Second, during the risk-assessment stage, excipient selection may hinge on the size of that excipient's risk factor. For an excipient supplier, complying with the demands of a pharmaceutical manufacturer during this processes can be troublesome. The reason for this is that a pharmaceutical manufacturer will often ask for samples of a particular excipient that represent the extremes of the specification range. Although an excipient supplier will, out of necessity, set a range of specifications for a particular material, that material is often manufactured to tolerances that are much tighter than those depicted by the specification ranges. Production processes are then designed to target the middle of that range to avoid out-of specification production. Hence, it may not be possible to supply samples that represent the extremes of the specification ranges.

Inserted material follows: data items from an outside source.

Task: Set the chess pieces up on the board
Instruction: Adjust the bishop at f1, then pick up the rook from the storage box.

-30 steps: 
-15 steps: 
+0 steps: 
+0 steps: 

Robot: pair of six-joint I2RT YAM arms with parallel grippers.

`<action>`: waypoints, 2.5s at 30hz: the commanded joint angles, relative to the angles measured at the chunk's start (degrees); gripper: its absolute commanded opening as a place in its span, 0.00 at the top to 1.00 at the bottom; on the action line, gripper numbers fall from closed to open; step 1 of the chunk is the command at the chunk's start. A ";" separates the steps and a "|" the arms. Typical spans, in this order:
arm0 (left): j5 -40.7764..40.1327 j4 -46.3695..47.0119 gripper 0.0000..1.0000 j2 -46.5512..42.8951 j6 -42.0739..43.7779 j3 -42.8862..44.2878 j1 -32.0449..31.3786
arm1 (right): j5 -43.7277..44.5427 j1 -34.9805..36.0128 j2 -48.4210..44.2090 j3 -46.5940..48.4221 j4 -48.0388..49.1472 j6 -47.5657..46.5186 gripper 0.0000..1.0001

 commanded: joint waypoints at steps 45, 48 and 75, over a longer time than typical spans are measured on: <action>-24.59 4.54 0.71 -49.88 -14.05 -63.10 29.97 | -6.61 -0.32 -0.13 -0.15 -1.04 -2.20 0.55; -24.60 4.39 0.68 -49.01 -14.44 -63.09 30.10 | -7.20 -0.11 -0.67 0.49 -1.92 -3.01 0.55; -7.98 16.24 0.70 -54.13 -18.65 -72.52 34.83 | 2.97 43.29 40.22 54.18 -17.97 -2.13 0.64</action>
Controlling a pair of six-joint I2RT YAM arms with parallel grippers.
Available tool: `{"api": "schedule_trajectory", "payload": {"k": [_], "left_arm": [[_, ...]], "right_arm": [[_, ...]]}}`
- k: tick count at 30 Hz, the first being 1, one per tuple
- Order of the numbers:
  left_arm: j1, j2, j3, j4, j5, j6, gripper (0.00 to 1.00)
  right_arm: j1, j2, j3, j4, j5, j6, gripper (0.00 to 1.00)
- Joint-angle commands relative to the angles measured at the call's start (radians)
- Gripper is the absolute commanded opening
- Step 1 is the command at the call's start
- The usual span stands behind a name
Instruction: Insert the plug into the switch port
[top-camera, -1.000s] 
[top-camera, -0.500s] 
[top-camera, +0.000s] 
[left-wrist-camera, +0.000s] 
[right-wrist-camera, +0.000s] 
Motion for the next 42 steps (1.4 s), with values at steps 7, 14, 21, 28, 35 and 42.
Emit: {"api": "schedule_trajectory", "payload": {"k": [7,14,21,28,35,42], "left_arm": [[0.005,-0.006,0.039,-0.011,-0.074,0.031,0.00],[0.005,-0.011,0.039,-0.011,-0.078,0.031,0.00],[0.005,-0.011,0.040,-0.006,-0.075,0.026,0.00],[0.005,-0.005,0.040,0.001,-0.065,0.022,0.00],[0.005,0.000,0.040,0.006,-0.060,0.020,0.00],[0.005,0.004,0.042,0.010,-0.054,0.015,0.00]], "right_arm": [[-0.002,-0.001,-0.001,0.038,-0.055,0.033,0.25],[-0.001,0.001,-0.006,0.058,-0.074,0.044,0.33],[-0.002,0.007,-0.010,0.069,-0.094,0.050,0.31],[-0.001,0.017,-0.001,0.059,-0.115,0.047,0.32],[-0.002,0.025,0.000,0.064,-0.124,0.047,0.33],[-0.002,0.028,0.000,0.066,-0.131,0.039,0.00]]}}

Langridge (DFE): We see an increasing trend in customers' application of QbD to excipients. In terms of excipient selection, there is more interest in matching excipients to processes in addition to traditional excipient selection using preformulation and excipient compatibility studies. Examples include selection of materials with good recompacting properties for dry-granulation processes (e.g., roller compaction) and selection of materials with low sensitivity to lubricants and to compaction speed for scale-up.

With regard to understanding functionality, there is a definite trend in testing the ranges of excipient specifications during the development process. This, of course, depends on the criticality of the excipient for correct performance. Although not directly relevant to oral solid dosage forms, QbD studies are always applied to carrier lactose for dry-powder inhalers, to the extent that several customers now frequently request commercial batches, not just trial batches, targeted to a particular point in the overall particle-size specification.

Additionally, we see more interest in the understanding of how nonspecified properties (i.e., not specified on a certificate of analysis, or CoA) of an excipient may affect processing. One example is the role of amorphous lactose in the compaction of spray-dried lactose, and the proper packaging and environmental controls needed to maintain the amorphous lactose. Another example is the role of viscosity of polymeric disintegrants and the effect of viscosity on granulation and disintegration.